If you would like to dial a square with a side length of 8 units to create a square with the length of 20 units, what scale factors should you use? Write your answer in decimal form
To find the scale factor, we need to determine the ratio of the side lengths of the larger square to the smaller square.
The side length of the larger square is 20 units, and the side length of the smaller square is 8 units.
Therefore, the scale factor is given by:
(scale factor) = (larger square side length) / (smaller square side length)
= 20 / 8
= 2.5
So, the scale factor is 2.5.
You use the scale factor of 3/4 to create a dilated circle with a radius of 9 inches. What is the radius of the original circle
To find the radius of the original circle, we need to multiply the radius of the dilated circle by the reciprocal of the scale factor.
The scale factor is 3/4, so the reciprocal is 4/3.
The radius of the dilated circle is 9 inches.
Therefore, the radius of the original circle is computed as:
(radius of original circle) = (radius of dilated circle) * (reciprocal of scale factor)
= 9 inches * (4/3)
= 12 inches
So, the radius of the original circle is 12 inches.
CDE PQR.m<C= 13, m<D= 65. What are the measures of angles P, Q and R
To find the measures of angles P, Q, and R, we need to determine their respective values using the given information.
We are given that m<C = 13 and m<D = 65.
Looking at triangle CDE, angle C and angle D are two of its interior angles.
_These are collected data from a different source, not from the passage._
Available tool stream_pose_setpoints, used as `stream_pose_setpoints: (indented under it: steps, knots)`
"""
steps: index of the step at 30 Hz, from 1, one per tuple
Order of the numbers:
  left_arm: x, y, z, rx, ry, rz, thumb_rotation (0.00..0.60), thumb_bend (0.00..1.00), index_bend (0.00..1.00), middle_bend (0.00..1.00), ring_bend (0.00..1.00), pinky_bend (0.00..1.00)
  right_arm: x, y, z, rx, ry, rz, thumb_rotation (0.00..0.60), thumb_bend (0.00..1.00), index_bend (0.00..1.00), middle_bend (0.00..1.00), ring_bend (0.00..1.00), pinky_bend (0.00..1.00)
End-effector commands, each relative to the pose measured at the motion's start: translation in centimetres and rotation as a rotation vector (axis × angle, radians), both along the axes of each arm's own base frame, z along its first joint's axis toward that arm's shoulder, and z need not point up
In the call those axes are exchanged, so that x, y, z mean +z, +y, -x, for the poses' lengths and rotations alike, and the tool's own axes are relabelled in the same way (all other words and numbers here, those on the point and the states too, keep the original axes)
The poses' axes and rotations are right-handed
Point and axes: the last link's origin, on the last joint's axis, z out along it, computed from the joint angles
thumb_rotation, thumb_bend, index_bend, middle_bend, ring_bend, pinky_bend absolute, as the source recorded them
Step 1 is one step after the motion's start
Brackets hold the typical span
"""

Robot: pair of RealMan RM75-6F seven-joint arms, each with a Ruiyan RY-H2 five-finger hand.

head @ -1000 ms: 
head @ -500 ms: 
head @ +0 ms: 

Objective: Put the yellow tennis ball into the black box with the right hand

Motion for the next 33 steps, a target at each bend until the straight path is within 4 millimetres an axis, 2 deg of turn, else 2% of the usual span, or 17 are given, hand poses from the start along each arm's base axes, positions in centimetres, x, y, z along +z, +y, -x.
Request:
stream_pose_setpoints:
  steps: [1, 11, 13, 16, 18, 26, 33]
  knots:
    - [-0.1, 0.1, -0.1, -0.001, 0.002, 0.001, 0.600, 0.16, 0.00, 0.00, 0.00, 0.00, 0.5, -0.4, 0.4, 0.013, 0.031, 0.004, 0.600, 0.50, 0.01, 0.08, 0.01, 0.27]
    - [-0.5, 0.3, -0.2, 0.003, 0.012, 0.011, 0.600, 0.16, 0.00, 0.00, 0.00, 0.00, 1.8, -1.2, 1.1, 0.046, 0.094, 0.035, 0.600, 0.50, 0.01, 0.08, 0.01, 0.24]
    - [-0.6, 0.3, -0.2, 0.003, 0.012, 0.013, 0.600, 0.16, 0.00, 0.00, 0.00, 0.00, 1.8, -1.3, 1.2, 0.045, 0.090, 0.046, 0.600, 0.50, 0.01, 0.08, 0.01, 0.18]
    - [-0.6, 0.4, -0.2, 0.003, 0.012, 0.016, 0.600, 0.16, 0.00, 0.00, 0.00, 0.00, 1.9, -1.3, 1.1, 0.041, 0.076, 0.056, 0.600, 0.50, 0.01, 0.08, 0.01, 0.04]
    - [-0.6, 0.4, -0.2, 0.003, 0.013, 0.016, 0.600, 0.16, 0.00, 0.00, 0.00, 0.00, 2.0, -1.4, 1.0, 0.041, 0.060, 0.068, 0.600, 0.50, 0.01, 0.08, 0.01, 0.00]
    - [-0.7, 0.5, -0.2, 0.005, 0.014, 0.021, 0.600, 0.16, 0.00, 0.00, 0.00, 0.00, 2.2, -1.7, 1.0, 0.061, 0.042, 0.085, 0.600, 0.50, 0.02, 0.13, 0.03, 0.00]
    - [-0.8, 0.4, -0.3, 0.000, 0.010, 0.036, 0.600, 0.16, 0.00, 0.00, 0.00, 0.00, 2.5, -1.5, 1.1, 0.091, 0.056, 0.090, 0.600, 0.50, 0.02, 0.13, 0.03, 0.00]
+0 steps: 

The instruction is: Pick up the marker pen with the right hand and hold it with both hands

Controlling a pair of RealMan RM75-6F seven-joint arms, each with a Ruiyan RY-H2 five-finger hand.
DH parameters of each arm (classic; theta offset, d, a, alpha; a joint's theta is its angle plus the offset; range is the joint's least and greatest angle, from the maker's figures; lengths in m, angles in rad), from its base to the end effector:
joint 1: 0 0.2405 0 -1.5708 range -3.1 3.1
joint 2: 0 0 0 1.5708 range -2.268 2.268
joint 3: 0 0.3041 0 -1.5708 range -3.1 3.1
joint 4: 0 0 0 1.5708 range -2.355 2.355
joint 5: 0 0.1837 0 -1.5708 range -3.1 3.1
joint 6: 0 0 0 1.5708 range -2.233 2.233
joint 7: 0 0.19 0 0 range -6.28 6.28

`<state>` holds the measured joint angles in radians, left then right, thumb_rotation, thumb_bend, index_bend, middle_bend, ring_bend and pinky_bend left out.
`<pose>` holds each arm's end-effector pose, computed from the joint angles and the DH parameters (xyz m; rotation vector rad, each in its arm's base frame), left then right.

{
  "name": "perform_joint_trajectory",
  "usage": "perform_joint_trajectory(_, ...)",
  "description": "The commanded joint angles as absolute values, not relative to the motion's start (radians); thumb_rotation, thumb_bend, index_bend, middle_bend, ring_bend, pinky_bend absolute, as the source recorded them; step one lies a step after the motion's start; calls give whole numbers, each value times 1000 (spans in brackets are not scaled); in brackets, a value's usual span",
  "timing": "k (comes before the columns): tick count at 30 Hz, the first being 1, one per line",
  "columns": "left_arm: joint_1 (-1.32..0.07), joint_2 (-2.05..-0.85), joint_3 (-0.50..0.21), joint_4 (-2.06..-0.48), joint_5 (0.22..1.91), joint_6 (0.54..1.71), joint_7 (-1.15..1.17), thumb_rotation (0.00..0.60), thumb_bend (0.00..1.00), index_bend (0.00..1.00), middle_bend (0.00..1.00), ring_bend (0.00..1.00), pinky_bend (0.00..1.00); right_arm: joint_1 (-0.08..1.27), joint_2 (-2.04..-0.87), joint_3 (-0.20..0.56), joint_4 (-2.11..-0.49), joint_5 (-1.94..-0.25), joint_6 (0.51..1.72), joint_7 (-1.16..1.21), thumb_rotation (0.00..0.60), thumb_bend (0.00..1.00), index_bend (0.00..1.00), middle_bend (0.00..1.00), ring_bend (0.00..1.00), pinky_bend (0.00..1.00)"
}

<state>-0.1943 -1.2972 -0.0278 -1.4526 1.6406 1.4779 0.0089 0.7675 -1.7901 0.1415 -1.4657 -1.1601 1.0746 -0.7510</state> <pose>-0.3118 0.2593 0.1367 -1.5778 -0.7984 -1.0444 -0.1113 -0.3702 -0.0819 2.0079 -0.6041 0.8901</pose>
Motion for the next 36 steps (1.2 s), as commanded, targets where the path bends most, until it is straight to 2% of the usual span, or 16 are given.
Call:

Since the sum of all interior angles of a triangle is 180 degrees, we can write the equation:
m<C + m<D + m<E = 180
Substituting the given values, we have:
13 + 65 + m<E = 180
78 + m<E = 180
m<E = 180 - 78
m<E = 102
Now, let's consider triangle PQR. Angle CDE (or angle E) is one of its interior angles. Since the sum of all interior angles of a triangle is 180 degrees, we can write the equation:
m<P + m<Q + m<R + m<E = 180
Substituting the given values, we have:
m<P + m<Q + m<R + 102 = 180
m<P + m<Q + m<R = 180 - 102
m<P + m<Q + m<R = 78
Therefore, the measures of angles P, Q, and R are as follows:
m<P = angle P
m<Q = angle Q
m<R = angle R
m<P + m<Q + m<R = 78
And angles P and Q are?
Apologies for the oversight.
To find the measures of angles P and Q, we need more information or additional equations to solve for the individual angles.
Given the current information (m<C = 13 and m<D = 65), we cannot determine the specific measures of angles P and Q. Further details or equations are required to solve for those angles.
Estimate
Based on the information provided (m<C = 13 and m<D = 65), we can make an estimate of the measures of angles P and Q.
Since the sum of all interior angles in a triangle is 180 degrees, we can estimate that angle P and angle Q would have measures close to 50 degrees each. This is just a rough estimate and may not be completely accurate without more information or equations to solve for the individual angles.